■ ACTIVITY: The required output is the full listing below, reproduced word for word.
++++ DATA BLOCK ++++
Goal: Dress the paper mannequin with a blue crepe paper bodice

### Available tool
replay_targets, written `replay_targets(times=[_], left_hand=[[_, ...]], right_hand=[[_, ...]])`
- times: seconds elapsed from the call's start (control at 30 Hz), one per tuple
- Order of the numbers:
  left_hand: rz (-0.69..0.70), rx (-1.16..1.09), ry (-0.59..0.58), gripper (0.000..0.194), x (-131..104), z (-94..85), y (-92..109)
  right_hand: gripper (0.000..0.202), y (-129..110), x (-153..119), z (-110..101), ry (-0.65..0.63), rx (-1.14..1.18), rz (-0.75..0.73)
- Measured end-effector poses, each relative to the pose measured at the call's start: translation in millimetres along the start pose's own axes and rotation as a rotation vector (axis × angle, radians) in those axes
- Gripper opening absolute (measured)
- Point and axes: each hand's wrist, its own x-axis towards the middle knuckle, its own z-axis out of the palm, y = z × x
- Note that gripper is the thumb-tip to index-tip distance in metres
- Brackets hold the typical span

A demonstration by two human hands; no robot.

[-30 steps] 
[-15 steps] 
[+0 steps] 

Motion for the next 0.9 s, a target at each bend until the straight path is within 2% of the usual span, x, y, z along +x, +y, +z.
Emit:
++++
■ WRITTEN SOLUTION:
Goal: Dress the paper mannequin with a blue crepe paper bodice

### Available tool
replay_targets, written `replay_targets(times=[_], left_hand=[[_, ...]], right_hand=[[_, ...]])`
- times: seconds elapsed from the call's start (control at 30 Hz), one per tuple
- Order of the numbers:
  left_hand: rz (-0.69..0.70), rx (-1.16..1.09), ry (-0.59..0.58), gripper (0.000..0.194), x (-131..104), z (-94..85), y (-92..109)
  right_hand: gripper (0.000..0.202), y (-129..110), x (-153..119), z (-110..101), ry (-0.65..0.63), rx (-1.14..1.18), rz (-0.75..0.73)
- Measured end-effector poses, each relative to the pose measured at the call's start: translation in millimetres along the start pose's own axes and rotation as a rotation vector (axis × angle, radians) in those axes
- Gripper opening absolute (measured)
- Point and axes: each hand's wrist, its own x-axis towards the middle knuckle, its own z-axis out of the palm, y = z × x
- Note that gripper is the thumb-tip to index-tip distance in metres
- Brackets hold the typical span

A demonstration by two human hands; no robot.

[-30 steps] 
[-15 steps] 
[+0 steps] 

Motion for the next 0.9 s, a target at each bend until the straight path is within 2% of the usual span, x, y, z along +x, +y, +z.
Emit:

This concludes the answer.